Intraprocedural F-18 fluorodeoxyglucose (FDG) PET/ CT could help overcome this limitation. Recent studies (10,11) have demonstrated improved intraprocedural tumor visualization and margin assessment during cryoablation of tumors in the liver and other sites. Given that PET/CT offers excellent visualization of MSK metastases for many tumor types, it follows that PET/CT guidance for MSK tumor ablation could be similarly beneficial.

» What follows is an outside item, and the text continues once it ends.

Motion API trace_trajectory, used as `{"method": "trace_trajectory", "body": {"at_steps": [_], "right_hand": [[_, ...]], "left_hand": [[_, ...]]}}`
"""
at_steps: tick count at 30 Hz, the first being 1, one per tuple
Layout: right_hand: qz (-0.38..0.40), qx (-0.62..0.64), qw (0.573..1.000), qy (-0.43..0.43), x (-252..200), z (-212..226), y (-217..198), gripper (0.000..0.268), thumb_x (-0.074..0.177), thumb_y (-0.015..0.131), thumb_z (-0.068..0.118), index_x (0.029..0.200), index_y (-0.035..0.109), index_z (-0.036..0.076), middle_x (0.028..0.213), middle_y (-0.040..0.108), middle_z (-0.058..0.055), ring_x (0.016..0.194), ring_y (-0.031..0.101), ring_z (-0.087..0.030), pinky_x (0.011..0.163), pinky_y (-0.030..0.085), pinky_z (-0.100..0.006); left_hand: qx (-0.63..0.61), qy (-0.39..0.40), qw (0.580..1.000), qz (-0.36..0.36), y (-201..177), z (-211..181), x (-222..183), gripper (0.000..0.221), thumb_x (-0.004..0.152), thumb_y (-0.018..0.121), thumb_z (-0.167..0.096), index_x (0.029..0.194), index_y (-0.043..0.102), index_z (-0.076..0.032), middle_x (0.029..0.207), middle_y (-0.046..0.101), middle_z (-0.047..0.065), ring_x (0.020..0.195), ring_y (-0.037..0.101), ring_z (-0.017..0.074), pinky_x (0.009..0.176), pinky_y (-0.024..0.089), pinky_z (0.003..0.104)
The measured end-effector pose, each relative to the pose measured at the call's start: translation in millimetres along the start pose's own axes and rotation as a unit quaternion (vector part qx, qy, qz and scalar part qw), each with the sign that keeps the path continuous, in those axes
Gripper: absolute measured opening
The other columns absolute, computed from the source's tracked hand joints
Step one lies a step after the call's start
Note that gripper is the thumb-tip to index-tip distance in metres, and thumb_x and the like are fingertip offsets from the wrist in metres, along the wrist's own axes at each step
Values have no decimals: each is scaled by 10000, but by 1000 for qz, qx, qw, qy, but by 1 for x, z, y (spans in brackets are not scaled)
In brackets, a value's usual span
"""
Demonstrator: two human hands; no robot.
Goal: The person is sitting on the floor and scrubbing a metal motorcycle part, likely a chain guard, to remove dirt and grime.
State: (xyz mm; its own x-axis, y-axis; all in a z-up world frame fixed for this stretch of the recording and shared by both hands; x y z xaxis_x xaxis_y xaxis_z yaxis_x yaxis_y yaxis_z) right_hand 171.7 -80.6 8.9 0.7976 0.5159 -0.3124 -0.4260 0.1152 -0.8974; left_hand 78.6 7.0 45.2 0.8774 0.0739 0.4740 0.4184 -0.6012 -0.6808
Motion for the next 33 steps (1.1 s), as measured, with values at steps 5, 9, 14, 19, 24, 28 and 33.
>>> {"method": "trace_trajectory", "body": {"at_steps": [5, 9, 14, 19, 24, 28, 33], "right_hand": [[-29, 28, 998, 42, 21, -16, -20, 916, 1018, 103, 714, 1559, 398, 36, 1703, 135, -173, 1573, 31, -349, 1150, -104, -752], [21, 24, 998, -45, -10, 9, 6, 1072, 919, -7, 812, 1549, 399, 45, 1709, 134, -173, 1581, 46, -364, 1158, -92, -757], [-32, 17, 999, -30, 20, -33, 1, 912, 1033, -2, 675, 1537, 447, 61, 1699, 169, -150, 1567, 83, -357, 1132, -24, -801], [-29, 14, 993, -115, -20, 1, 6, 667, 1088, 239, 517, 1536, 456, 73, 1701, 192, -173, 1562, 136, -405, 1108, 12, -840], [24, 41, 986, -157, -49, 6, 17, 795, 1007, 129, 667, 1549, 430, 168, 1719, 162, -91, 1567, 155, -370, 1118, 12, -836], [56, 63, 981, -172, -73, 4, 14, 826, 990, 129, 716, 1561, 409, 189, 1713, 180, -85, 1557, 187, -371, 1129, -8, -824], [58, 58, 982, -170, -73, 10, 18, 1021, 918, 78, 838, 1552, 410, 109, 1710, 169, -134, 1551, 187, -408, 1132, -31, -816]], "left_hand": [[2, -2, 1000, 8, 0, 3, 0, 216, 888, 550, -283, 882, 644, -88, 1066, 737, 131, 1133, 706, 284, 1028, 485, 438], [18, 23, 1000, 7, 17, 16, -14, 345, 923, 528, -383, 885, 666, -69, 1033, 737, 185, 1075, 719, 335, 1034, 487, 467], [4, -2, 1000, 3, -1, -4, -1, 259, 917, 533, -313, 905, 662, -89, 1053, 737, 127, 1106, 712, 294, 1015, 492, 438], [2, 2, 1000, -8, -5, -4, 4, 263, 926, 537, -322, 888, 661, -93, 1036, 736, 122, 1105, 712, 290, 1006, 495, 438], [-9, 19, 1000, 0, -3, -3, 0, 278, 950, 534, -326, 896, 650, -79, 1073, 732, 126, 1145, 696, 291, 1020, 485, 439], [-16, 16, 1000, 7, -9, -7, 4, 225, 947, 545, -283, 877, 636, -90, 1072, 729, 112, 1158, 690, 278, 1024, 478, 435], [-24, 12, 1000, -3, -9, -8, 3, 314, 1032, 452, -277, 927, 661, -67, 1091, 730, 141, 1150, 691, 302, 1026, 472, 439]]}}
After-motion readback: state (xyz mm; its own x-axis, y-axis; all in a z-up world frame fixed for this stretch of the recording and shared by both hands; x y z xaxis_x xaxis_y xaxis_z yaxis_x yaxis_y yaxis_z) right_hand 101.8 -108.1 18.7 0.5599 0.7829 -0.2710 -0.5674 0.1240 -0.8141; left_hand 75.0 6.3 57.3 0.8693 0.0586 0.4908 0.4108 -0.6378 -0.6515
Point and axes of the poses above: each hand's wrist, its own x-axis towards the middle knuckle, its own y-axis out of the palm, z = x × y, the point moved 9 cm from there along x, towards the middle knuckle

The purpose of this study was to compare tumor and ablation margin visibility on intraprocedural PET/CT and CT-only images and report technical success, local tumor progression, and adverse event rates for PET/CT-guided cryoablation procedures for MSK tumors.
MATERIALS AND METHODS
Study Cohort
This was a Health Insurance Portability and Accountability Act (HIPAA)–compliant and Brigham and Women’s Hospital (BWH) institutional review board–approved retrospective, observational, comparative, longitudinal study. Retrospective review was performed of the ablation procedure database of the authors’ institution containing data on all percutaneous ablation procedures performed at the institution between 2012 and 2021. The inclusion criterion was MSK tumor cryoablation procedures performed under PET/CT guidance; noncryoablation procedures (radiofrequency ablation, irreversible electroporation, and microwave ablation) and procedures using other image guidance modalities (MR imaging and CT only without PET) were excluded (Fig 1). This identified 15 patients (mean age, 67 years; age range, 44–97 years; 9 women and 6 men) who underwent 20 PET/CT-guided cryoablation procedures to treat 15 MSK tumors at the authors’ institution (Fig 1, Table 1). Each procedure treated only 1 tumor. Three tumors in 3 patients were treated more than once owing to local progression.
Figure 1.
Derivation of positron emission tomography (PET)/ computed tomography (CT)–guided musculoskeletal (MSK) tumor cryoablation procedures performed from 2012 to 2021. MR = magnetic resonance.
Table 1.
Characteristics of 15 Patients with 15 Tumors Treated I with 20 Procedures (Positron Emission Tomography/Computed I Tomography-Guided Cryoablation of Musculoskeletal Tumors)
| Characteristic | Value |
|---|---|
| Patient characteristics (n = 15) | |
| Age (y) | |
| Median | 67 |
| Range | 44–97 |
| Sex | |
| Female | 9 |
| Male | 6 |
| Tumor characteristics (n = 15) | |
| Tumor histology | |
| Lung | 5 |
| Ovarian | 5 |
| Endometrial | 1 |
| Bladder | 1 |
| Testicular | 1 |
| Renal cell | 1 |
| Colon | 1 |
| Tumor location | |
| Bone | 9 |
| Sternum/Retrosternum | 2 |
| Iliac | 2 |
| Scapula | 1 |
| Clavicle | 1 |
| Sacrum | 1 |
| Rib | 1 |
| Femur | 1 |
| Soft tissue | 6 |
| Abdominopelvic wall | 5 |
| Perispinal | 1 |
All patients were evaluated in the authors’ interventional radiology clinic prior to their procedures, and written informed consent was obtained. PET/CT guidance was selected in cases in which the tumors were expected to be better visualized on intraprocedural PET/CT than on CT or ultrasound alone on the basis of a review of prior imaging and/or tumor type. None of the patients had contraindications to percutaneous ablation, such as an Eastern Cooperative Oncology Group performance status of >2, uncorrectable coagulopathy, acutely decompensated cardiovascular or pulmonary illness, acute renal insufficiency, or pregnancy.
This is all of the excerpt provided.